Hell and god

Maybe we’ve all been thinking about hell a bit more this past week. Here’s an excerpt from The Book that I read at Hugo House’s Works in Progress last Monday night.

Hell and god

“Can you believe in hell if you don’t believe in God?” While she was working up her courage to call Jack, Louie remembered when she’d had this conversation with him, typing her question into the Skype chat box, trying yet again to avoid work she’d rather not do. Despite the nine-hour time difference, it wasn’t too long before her Skype icon had flashed with his reply.
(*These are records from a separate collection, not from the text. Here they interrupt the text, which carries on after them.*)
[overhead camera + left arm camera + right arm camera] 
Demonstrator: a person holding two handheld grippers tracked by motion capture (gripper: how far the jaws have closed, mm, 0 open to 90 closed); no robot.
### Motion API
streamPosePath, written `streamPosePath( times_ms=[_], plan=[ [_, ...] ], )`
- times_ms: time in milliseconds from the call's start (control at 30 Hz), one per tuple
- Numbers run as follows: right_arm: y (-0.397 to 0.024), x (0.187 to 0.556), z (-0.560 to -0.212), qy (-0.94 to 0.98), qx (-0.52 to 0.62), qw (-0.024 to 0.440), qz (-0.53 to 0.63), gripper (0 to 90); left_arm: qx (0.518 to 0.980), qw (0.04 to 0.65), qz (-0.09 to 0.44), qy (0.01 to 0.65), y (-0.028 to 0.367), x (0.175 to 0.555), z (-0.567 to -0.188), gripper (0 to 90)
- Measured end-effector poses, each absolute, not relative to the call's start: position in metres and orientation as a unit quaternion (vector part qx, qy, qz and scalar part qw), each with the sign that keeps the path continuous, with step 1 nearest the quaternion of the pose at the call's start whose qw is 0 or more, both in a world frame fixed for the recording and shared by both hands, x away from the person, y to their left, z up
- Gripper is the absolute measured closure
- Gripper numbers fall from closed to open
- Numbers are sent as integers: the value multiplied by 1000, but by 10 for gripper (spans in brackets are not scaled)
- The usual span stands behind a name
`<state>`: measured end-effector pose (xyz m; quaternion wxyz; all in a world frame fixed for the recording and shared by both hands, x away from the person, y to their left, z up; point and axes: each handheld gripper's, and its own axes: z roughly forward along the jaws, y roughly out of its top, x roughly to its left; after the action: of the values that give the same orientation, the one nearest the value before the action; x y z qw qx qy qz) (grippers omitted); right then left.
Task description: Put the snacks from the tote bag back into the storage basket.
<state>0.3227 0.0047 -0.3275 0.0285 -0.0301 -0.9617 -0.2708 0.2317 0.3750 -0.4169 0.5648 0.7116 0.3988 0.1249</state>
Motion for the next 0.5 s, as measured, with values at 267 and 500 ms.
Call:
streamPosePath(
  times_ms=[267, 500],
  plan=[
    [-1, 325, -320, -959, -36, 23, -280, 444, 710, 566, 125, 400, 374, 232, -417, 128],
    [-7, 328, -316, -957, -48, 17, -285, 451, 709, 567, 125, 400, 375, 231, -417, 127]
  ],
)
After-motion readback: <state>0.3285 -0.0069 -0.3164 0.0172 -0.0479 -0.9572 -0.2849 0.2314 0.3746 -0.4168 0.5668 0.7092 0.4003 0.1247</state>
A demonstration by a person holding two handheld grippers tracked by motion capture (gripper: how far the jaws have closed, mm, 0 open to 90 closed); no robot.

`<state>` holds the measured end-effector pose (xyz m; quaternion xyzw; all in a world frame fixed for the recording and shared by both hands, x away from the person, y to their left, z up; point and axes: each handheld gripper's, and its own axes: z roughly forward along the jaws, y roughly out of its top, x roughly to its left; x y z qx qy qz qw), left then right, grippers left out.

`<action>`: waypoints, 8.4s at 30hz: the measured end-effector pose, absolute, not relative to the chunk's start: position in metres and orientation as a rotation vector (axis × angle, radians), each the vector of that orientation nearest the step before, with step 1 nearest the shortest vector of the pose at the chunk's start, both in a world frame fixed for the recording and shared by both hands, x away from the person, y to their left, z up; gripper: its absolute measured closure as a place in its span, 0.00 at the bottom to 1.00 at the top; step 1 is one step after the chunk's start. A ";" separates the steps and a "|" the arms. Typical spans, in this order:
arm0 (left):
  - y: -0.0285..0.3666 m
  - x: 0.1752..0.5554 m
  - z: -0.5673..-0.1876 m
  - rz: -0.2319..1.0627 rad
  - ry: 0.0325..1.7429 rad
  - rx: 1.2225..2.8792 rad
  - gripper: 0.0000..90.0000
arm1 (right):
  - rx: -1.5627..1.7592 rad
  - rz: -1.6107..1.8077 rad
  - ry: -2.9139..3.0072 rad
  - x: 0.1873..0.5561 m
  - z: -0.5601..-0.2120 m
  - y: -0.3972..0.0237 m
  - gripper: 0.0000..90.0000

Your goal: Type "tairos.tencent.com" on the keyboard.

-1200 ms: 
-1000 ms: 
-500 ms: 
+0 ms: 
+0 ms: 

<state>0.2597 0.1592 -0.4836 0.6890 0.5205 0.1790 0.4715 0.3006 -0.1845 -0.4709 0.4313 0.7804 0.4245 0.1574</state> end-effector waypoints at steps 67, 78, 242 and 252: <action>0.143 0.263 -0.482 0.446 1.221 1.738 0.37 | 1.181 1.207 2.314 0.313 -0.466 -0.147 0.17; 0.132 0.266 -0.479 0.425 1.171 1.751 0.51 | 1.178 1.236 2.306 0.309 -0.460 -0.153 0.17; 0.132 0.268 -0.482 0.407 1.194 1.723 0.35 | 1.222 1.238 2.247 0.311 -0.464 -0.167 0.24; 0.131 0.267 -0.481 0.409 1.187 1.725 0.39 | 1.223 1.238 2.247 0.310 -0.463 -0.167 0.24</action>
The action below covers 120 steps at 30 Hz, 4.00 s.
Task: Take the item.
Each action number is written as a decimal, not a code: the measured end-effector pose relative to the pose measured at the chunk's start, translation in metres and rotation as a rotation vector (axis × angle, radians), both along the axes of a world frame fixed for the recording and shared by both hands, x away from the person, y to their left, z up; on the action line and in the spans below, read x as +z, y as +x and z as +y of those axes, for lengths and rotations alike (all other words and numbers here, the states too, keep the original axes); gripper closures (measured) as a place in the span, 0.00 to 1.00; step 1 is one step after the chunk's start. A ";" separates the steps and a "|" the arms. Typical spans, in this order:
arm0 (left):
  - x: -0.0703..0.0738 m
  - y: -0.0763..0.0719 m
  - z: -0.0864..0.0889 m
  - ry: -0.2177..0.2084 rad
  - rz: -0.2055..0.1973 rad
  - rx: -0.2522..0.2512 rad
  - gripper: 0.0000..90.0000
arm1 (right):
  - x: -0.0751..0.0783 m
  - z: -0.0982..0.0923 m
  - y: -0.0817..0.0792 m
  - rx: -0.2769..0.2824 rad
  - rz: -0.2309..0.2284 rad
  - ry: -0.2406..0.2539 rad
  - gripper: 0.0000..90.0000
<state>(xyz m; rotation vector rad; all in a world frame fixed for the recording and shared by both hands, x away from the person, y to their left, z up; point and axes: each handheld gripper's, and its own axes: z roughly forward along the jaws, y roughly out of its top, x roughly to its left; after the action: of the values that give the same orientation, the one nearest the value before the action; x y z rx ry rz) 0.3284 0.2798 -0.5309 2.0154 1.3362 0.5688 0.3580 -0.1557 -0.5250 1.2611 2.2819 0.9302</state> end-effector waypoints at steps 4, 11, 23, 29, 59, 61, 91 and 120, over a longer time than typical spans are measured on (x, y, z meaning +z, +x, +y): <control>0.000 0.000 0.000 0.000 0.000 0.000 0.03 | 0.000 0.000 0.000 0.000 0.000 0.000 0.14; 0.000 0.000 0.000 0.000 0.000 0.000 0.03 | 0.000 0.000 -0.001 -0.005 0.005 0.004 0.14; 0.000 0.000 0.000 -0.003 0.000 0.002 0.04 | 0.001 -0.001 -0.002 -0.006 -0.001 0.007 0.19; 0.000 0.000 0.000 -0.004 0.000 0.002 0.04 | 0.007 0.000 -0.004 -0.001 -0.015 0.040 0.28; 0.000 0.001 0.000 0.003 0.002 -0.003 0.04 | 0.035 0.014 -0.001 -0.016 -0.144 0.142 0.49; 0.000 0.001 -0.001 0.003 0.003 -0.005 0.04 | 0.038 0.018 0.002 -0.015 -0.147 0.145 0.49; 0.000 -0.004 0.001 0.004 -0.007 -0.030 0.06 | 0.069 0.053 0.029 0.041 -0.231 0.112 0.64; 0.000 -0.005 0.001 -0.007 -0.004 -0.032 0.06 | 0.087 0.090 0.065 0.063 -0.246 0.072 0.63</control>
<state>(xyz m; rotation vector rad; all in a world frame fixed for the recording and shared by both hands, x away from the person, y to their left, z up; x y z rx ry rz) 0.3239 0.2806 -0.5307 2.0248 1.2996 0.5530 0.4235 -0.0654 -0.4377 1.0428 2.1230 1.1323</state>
“Why, don’t you believe in God, Louie?”

“Well, I’ve had experiences that are sort of spiritual, I guess. Once when I was in college I was listening to a talk about some priests and their housekeeper who had been murdered in El Salvador. It was the usual terrible story meant to rouse us students to a semblance of involvement in political action, you know, the way our profs in the 80’s kept trying to get us to act like they did in the 60’s, or really like they wanted us to believe they did in the 60’s, but probably didn’t. Anyway, I was listening to the horror story about the murders, and all of a sudden I was taken by this feeling.”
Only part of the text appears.